Hello
Checking further, and putting logs a bit every where in the dovecot code, the core is sending FIRST the initial document (not decoded) then SECOND the decoded version
Thisi is really weird, and the indexer then indexes a lot of binary crap
I am struggling to find where in the code this double call is made.
Anyone knows ?
On 2021-02-10 00:05, John Fawcett wrote:
On 09/02/2021 15:33, Joan Moreau wrote:
If I place the following code in the plugin fts_backend_xxx_update_build_more function (lucene, squat and xapian, as solr refuses to work properly on my setup)
{ char * s = i_strdup("EMPTY"); if(data != NULL) { i_free(s); s = i_strndup(data,20); } i_info("fts_backend_update_build_more: data like '%s'",s); i_free(s); }
and if I send a PDF by email, the data shown in the log is "%PDF-1.7 "

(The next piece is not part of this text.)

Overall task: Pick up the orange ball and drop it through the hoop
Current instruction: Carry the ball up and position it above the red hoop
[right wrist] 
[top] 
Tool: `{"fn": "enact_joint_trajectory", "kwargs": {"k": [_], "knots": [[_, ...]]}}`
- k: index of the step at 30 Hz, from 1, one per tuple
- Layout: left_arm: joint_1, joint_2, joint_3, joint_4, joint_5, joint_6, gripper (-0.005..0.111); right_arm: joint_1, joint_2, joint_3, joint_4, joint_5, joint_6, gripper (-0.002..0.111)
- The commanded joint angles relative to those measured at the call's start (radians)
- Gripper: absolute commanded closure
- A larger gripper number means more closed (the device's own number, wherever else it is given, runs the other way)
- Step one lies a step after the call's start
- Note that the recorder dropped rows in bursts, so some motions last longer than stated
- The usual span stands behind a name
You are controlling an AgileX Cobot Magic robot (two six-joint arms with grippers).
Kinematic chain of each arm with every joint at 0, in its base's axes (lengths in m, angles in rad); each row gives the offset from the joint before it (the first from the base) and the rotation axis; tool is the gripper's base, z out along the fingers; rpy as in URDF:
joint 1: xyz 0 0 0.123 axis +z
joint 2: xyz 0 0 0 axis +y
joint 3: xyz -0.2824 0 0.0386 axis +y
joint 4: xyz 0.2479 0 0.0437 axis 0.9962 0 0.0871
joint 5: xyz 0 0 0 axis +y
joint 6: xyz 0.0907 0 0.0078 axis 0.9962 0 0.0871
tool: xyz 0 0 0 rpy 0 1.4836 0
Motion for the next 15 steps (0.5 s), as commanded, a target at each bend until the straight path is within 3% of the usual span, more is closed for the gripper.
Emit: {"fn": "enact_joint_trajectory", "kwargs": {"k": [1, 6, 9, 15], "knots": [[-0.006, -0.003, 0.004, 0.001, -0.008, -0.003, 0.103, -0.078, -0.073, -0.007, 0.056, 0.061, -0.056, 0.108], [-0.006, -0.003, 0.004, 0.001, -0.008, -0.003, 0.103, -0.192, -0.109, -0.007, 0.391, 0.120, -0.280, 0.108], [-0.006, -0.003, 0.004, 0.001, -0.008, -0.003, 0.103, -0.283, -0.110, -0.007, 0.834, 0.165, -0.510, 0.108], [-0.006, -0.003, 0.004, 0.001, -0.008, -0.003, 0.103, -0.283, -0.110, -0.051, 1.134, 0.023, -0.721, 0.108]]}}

so it does mean the decoder data is not properly transmitted to the plugin
Something is wrong in the data transmission
Joan
I too see something similar with fts_solr. I do see the raw %PDF string and PDF binary data being passed through to fts_backend_xxx_update_build_more function but I disagree with the conclusion you draw from it.
After the raw data I also see the decoded data, so at least in my case it is possible to see both the raw and decoded data in fts_backend_xxx_update_build_more function. In the rawlog I no longer see the binary data (but some blank lines), so something is filtering it. I do see the decoded data in the rawlog. I do get hits on the solr search for the decoded text.
John